What to do>
Retype the data that follows line by line, exactly, and leave its pictures out.

————————

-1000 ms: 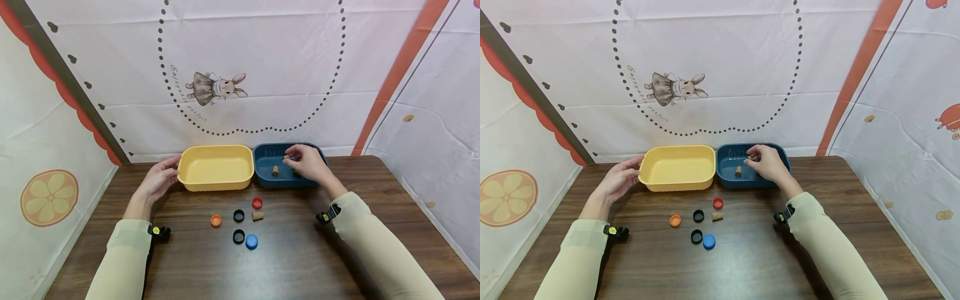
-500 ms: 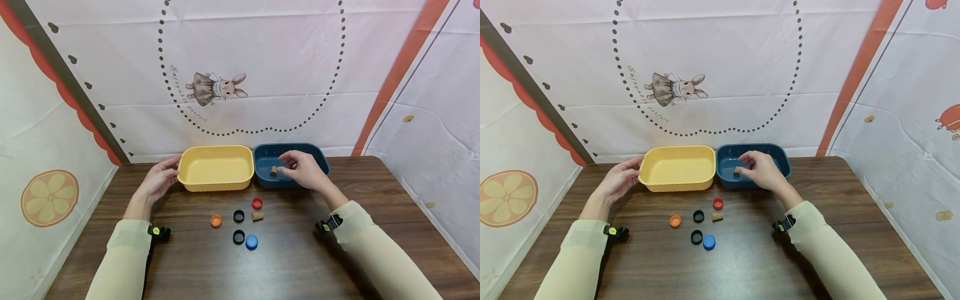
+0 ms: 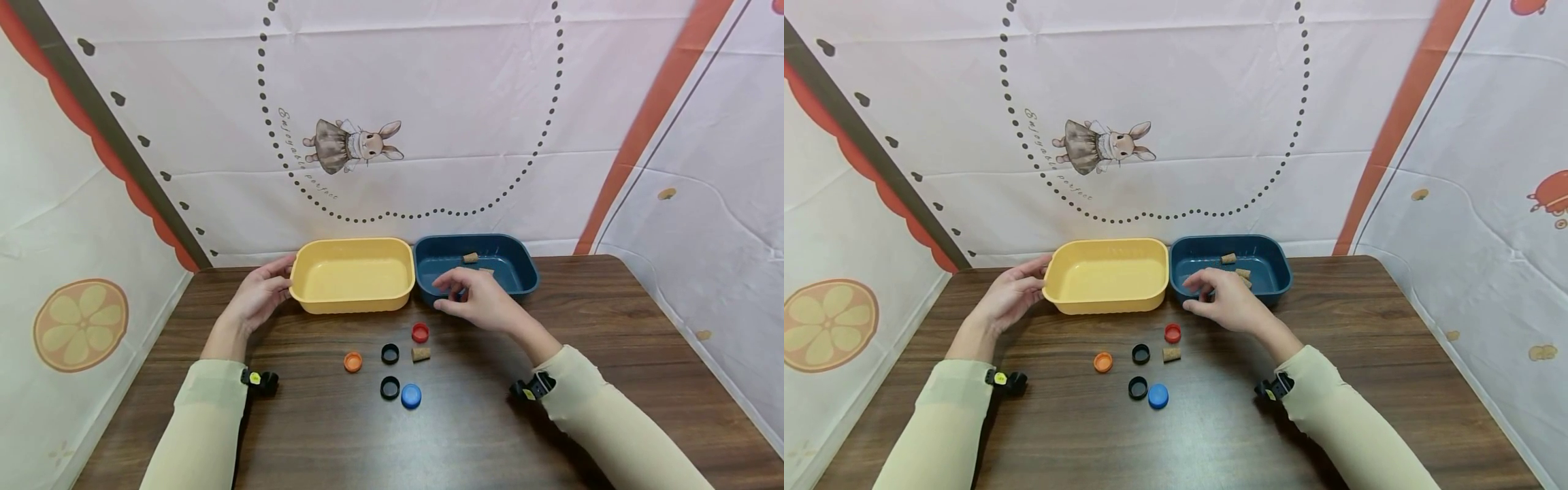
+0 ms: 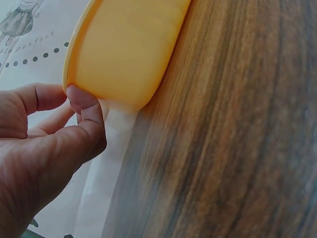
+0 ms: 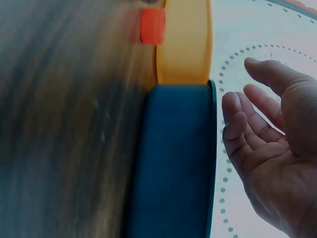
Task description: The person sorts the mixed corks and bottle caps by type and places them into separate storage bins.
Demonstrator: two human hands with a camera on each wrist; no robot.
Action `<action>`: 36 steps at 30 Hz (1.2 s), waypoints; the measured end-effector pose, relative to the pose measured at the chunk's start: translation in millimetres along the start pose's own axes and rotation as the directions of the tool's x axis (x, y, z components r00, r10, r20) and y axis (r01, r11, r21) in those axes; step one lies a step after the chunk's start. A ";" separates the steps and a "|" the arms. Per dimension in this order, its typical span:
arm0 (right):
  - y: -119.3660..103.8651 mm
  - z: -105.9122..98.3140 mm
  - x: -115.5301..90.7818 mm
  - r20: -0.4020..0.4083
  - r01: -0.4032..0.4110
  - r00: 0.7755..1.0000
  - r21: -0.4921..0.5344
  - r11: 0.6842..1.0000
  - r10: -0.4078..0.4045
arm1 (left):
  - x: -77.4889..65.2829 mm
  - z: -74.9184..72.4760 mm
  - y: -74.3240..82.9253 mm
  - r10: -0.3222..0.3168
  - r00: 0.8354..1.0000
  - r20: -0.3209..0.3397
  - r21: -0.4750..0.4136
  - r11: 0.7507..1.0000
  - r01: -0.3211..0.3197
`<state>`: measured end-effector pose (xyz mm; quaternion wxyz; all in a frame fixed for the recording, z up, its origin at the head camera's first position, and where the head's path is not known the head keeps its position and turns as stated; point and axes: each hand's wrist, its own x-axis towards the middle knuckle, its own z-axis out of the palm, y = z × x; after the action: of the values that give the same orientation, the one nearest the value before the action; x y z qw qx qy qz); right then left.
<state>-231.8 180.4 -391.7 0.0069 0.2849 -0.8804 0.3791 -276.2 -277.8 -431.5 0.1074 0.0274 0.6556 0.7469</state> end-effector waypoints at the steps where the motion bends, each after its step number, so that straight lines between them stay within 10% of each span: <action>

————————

Exercise result>
-1000 ms: 
-500 ms: 
+0 ms: 
+0 ms: 
+0 ms: 
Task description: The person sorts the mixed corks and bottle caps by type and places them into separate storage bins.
Demonstrator: two human hands with a camera on each wrist; no robot.
Action `<action>`: 36 steps at 30 Hz (1.2 s), waypoints; the measured end-effector pose, relative to the pose measured at the chunk's start: translation in millimetres along the start pose's own axes and rotation as the directions of the tool's x axis (x, y, z components r00, r10, r20) and y axis (r01, r11, r21) in those axes; step one lies a step after the chunk's start. A ";" separates the steps and a "|" the arms. Per dimension in this order, its typical span:
arm0 (right):
  - y: -119.3660..103.8651 mm
  - z: -105.9122..98.3140 mm
  - x: -115.5301..90.7818 mm
  - r20: -0.4020..0.4083
  - r01: -0.4032..0.4110
  - r00: 0.7755..1.0000
  - r21: -0.4921..0.5344
  - r11: 0.6842..1.0000
  - r10: -0.4078..0.4045
arm1 (left):
  - x: -77.4889..65.2829 mm
  - z: -74.9184..72.4760 mm
  - y: -74.3240..82.9253 mm
  - r10: -0.3222..0.3168
  - r00: 0.8354..1.0000
  - r20: -0.3209..0.3397
  - r21: -0.4750..0.4136
  - r11: 0.7507..1.0000
  - r01: -0.3211..0.3197
`<state>`: measured end-effector pose (xyz mm; quaternion wxyz; all in a frame fixed for the recording, z up, its origin at the head camera's first position, and where the head's path is not known the head keeps its position and turns as stated; point and axes: each hand's wrist, its own x-axis towards the middle knuckle, its own z-axis out of the palm, y = z × x; after the action: of the values that give the same orientation, the one nearest the value before the action; x y z qw qx qy qz); right then left.
<state>-231.8 180.4 -391.7 0.0069 0.2849 -0.8804 0.3791 -276.2 -277.8 -431.5 0.1074 0.0274 0.6556 0.7469</state> end-effector waypoints at the steps where the motion bends, each after its step number, so that straight lines between them stay within 10% of each span: <action>

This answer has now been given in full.